Should Reporters Create Online Communities For Their Beats?

In the last few years social media has become about more than Facebook and Twitter.

Other sites have been created that deal with a specific topic. Their membership numbers are small in number, but the topics discussed often garner a lot of activity because the people on the site are passionate about the subject.

When I think about subject-matter expertise in a newsroom, I think of a beat writer/reporter. In the newsroom, they are the subject-matter experts for the beat that they are assigned to cover.

They have a first-hand knowledge of the topic and the issues at hand and they have relationships with the people who are impacted or make decisions about the topic.

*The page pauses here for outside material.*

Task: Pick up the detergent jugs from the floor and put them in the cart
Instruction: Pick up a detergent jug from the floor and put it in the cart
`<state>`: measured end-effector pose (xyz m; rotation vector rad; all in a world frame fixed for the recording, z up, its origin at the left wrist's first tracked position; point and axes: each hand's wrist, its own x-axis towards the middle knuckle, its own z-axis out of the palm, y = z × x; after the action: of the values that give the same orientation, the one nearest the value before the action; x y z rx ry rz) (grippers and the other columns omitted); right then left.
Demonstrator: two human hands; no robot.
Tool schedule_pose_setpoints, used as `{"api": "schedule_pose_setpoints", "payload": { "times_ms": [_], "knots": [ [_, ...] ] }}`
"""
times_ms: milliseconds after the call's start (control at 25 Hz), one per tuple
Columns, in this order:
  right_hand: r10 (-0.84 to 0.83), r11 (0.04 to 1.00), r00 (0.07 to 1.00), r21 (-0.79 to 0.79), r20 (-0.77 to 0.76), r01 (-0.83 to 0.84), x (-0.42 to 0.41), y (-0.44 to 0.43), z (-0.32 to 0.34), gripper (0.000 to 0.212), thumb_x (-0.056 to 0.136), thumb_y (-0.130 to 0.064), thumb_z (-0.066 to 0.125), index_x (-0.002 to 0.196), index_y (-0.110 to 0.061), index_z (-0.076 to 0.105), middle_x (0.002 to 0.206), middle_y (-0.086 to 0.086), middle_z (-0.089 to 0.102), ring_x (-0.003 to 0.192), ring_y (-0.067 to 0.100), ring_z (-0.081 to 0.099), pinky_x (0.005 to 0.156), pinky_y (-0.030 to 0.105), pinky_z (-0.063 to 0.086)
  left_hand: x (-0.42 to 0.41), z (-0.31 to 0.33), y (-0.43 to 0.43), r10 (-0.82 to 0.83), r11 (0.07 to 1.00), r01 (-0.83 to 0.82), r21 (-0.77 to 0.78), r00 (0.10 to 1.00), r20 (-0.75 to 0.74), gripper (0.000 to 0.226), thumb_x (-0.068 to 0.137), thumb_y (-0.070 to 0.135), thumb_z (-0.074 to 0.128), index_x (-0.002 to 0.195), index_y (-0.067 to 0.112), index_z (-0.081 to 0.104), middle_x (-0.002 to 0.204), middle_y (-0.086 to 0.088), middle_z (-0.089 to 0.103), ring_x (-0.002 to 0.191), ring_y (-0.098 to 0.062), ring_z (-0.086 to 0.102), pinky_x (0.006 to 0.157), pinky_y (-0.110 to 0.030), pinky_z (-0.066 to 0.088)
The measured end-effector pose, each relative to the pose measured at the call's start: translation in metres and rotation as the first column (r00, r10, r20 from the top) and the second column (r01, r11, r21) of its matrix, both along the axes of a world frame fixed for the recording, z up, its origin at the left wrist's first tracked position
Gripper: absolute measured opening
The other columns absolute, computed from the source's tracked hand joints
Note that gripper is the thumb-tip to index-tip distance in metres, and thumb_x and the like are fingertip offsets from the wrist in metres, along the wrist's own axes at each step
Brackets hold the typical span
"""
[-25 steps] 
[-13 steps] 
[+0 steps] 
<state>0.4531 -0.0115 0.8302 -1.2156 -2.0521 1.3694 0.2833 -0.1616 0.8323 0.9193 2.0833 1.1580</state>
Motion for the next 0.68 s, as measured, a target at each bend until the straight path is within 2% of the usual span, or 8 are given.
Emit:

In the world of social media and online communities, they would be ideal community managers.

They could find a community management software or application and launch an online community around their beat. There are numerous companies out there with products to do just that.

Most companies charge, but for what a reporter would need, they could create a Ning community for $2.95 a month or $19 for a year.

It might be a project that they would have to undertake independent of the news organization that they work for, but it might not hurt to float the idea and see what their editors say.

Once they launch the community, they could promote it and raise awareness about it in your face-to-face conversations with people they meet and interview, promote it on their personal social media channels and blogs, and more.

I believe it’s something a reporter should seriously consider doing, if they don’t want to go the Facebook route, and seek a more intimate/close-knit environment to discuss the issues of the day that impact the beat or beats they cover.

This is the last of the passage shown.